# PROBLEM TO SOLVE:
Your answer should be every line of the entries that has the string "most" in it.

# SOURCE DATA:

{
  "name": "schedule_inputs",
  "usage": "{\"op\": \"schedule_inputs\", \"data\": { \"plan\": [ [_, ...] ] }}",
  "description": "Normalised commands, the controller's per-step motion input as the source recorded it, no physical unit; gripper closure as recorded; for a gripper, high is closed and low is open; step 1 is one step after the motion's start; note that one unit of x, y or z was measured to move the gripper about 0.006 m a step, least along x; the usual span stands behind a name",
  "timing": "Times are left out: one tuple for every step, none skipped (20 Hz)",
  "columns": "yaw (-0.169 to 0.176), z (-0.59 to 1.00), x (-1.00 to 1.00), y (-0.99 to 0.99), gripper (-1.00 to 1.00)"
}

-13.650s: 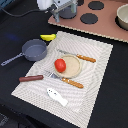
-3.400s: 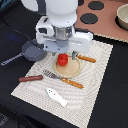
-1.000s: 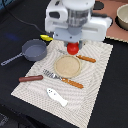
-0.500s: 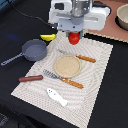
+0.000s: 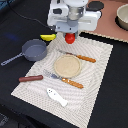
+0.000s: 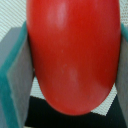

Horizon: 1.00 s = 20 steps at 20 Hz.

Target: Interact with the objects in diverse but meaningful ways.

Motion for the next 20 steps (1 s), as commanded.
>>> {"op": "schedule_inputs", "data": {
  "plan": [
    [0.076, -0.44, -0.35, 0.30, 1.00],
    [0.071, -0.41, -0.31, 0.31, 1.00],
    [0.069, -0.36, -0.26, 0.32, -1.00],
    [0.069, -0.21, -0.21, 0.32, -1.00],
    [0.076, 0.00, -0.12, 0.33, -1.00],
    [0.073, 0.01, -0.14, 0.38, -1.00],
    [0.076, 0.10, -0.12, 0.33, -1.00],
    [0.072, 0.11, -0.11, 0.30, -1.00],
    [0.064, 0.24, -0.10, 0.24, -1.00],
    [0.047, 0.45, -0.09, 0.24, -1.00],
    [0.040, 0.75, -0.03, 0.24, -1.00],
    [0.034, 0.92, 0.00, 0.25, -1.00],
    [0.038, 0.97, 0.00, 0.26, -1.00],
    [0.049, 1.00, 0.00, 0.25, -1.00],
    [0.069, 0.96, -0.04, 0.21, -1.00],
    [0.078, 0.84, -0.09, 0.15, -1.00],
    [0.079, 0.73, -0.13, 0.13, -1.00],
    [0.079, 0.63, -0.13, 0.12, -1.00],
    [0.078, 0.57, -0.08, 0.05, -1.00],
    [0.079, 0.63, -0.02, 0.00, -1.00]
  ]
}}
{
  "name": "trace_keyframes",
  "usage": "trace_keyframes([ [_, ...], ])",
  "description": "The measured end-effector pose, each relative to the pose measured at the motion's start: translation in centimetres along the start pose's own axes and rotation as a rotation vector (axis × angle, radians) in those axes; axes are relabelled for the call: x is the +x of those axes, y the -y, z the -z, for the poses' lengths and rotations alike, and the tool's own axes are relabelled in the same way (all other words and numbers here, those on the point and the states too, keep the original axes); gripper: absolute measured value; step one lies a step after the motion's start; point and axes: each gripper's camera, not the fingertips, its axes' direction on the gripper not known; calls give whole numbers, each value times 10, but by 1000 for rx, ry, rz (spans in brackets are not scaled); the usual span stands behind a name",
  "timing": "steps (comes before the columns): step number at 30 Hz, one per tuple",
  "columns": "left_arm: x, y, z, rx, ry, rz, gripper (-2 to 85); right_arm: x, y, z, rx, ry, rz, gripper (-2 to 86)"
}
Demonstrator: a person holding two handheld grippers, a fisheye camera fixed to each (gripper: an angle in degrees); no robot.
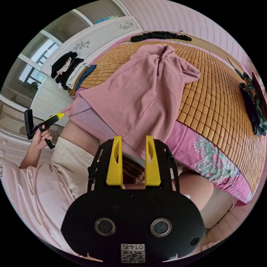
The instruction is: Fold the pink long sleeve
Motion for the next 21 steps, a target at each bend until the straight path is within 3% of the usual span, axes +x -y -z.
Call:
trace_keyframes([
  [5, 2, -2, 27, 50, 10, -13, -9, -34, 33, -74, -215, -167, 126, 144],
  [8, 1, -4, 41, 57, 31, -17, -10, -28, 29, -77, -237, -239, 73, 59],
  [13, -2, -10, 67, 94, 39, -20, -9, -1, -8, -13, -99, -172, -13, 14],
  [21, 1, -25, 112, 95, 8, -66, -9, 84, -165, 119, 313, 41, -429, 2],
])
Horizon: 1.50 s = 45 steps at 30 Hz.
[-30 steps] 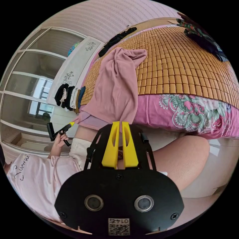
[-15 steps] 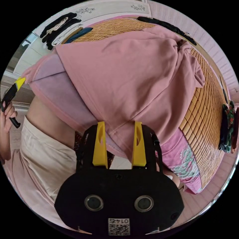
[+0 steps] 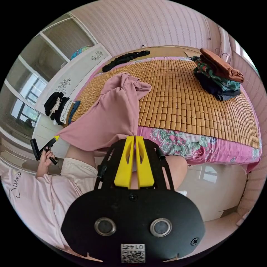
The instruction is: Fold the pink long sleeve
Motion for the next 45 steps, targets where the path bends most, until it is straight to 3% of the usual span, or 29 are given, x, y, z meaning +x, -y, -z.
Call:
trace_keyframes([
  [5, 3, -13, 21, -13, -70, 6, -9, 43, -47, 18, 15, 67, -140, 1],
  [10, 14, -27, 51, 1, -72, -41, -10, 47, -76, 31, 36, 132, -138, 0],
  [13, 21, -32, 88, 163, -151, -50, -10, 44, -86, 55, 141, 262, -103, -1],
  [18, 50, 22, 189, 507, -226, -178, -10, 10, -59, 154, 443, 491, 145, -3],
  [27, 137, 118, 385, 957, -332, -438, -10, -95, -34, 369, 875, 626, 589, -3],
  [33, 175, 146, 489, 1098, -333, -516, -10, -148, -26, 473, 1000, 632, 696, -3],
  [37, 181, 171, 492, 1070, -269, -505, -10, -176, 22, 469, 889, 474, 631, -3],
  [40, 166, 206, 447, 923, -214, -415, -10, -182, 84, 414, 689, 333, 530, -3],
  [42, 153, 236, 386, 777, -10, -346, -10, -173, 128, 355, 556, 191, 417, -3],
  [45, 143, 279, 319, 630, 179, -287, -10, -160, 172, 310, 465, 161, 326, -4],
])
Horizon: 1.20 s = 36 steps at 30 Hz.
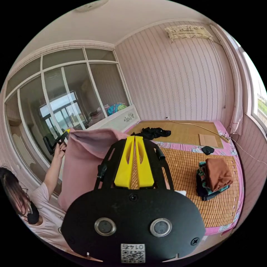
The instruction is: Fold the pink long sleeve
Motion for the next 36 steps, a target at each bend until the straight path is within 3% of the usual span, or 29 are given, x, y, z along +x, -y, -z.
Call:
trace_keyframes([
  [2, -1, 11, -23, -4, -22, 65, -10, 12, 19, -14, 0, 13, -49, -4],
  [5, 15, 58, -18, 139, -12, 52, -10, -1, 66, -8, 66, -48, -12, -4],
  [9, 30, 103, 10, 312, -26, -7, -10, -45, 112, 55, 397, -71, 135, -5],
  [11, 29, 97, 6, 307, -30, -22, -10, -53, 118, 58, 409, -69, 178, -5],
  [16, 14, -10, -38, 77, -157, -30, -10, -32, 89, -49, 83, -89, 249, -4],
  [19, 6, -147, -73, -173, -178, -4, -10, 5, 24, -157, -202, -12, 211, -3],
  [23, -26, -343, -116, -512, 25, 74, -10, 58, -112, -316, -591, 132, 71, 1],
  [26, -70, -421, -127, -629, 100, 330, -10, 74, -199, -409, -815, 185, -58, 14],
  [28, -83, -443, -127, -639, 129, 381, -10, 76, -226, -445, -865, 142, -77, 45],
  [32, -90, -462, -142, -674, 130, 346, -10, 85, -218, -499, -770, 31, -108, 131],
  [36, -102, -475, -165, -676, 121, 400, -10, 110, -203, -560, -821, -72, -196, 130],
])
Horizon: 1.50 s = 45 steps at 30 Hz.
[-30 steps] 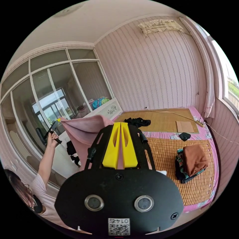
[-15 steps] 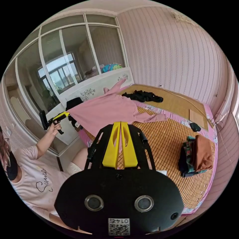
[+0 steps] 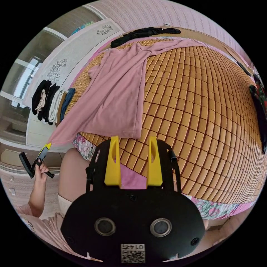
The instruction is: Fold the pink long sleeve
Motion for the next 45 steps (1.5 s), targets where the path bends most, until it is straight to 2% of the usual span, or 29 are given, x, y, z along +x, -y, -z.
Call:
trace_keyframes([
  [1, -1, 2, -3, 2, -4, 7, -10, 3, 6, -7, -39, 13, -5, 123],
  [3, -4, 8, -12, 18, -7, 17, -10, 13, 18, -5, -54, -33, -27, 53],
  [5, -7, 12, -16, 35, -24, 12, -10, 27, 19, 8, -40, 60, -8, 32],
  [9, -10, 18, -17, 58, -84, -20, -10, 72, -18, 82, 153, 203, 6, 18],
  [13, -5, 8, -44, -59, -113, -91, -9, 104, -76, 115, 181, 176, -25, 18],
  [18, -9, -11, -92, -240, -112, -88, 1, 123, -120, 70, -7, 181, -95, 30],
  [21, -11, -10, -100, -253, -157, -65, 30, 128, -122, 64, -15, 183, -123, 47],
  [25, -5, 5, -85, -161, -61, -121, 54, 138, -107, 89, 66, 111, -134, 87],
  [28, 14, 36, -89, -111, 15, -240, 52, 150, -77, 116, 133, 24, -123, 108],
  [31, 52, 83, -130, -107, -32, -342, 52, 163, -21, 135, 184, -43, -90, 111],
  [36, 162, 173, -258, -104, -164, -533, 60, 194, 123, 136, 236, -113, -70, 112],
  [40, 239, 222, -349, -57, -120, -609, 99, 221, 228, 118, 252, -95, -74, 111],
  [42, 290, 239, -405, -58, -52, -709, 100, 238, 282, 102, 250, -88, -110, 109],
  [45, 340, 246, -462, -47, -49, -814, 96, 252, 326, 88, 268, -119, -135, 115],
])
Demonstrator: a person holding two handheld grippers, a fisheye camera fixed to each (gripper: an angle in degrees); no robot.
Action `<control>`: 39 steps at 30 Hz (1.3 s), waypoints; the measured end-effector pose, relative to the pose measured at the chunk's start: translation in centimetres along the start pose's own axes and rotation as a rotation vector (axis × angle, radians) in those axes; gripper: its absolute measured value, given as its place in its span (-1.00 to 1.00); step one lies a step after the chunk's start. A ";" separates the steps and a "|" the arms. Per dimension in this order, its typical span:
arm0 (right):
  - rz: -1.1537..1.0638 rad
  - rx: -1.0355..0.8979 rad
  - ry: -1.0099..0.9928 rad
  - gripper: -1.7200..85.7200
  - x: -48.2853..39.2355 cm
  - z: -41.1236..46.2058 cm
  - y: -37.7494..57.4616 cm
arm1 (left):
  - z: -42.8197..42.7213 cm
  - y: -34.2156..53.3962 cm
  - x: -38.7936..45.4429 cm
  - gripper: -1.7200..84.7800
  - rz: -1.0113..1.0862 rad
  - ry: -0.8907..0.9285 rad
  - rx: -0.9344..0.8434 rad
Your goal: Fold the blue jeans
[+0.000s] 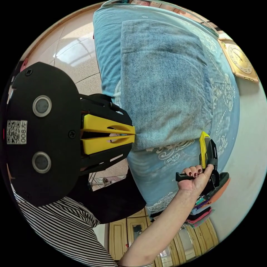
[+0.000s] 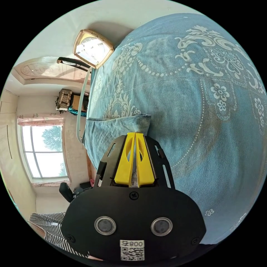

# RESPONSE FOR THIS EXERCISE:
Motion for the next 45 steps, targets where the path bends most, until it is straight to 3% of the usual span, or 29 are given, x, y, z meaning +x, -y, -z.
Motion for the next 45 steps (1.5 s), targets where the path bends most, until it is straight to 2% of the usual span, or 29 are given, x, y, z along +x, -y, -z.

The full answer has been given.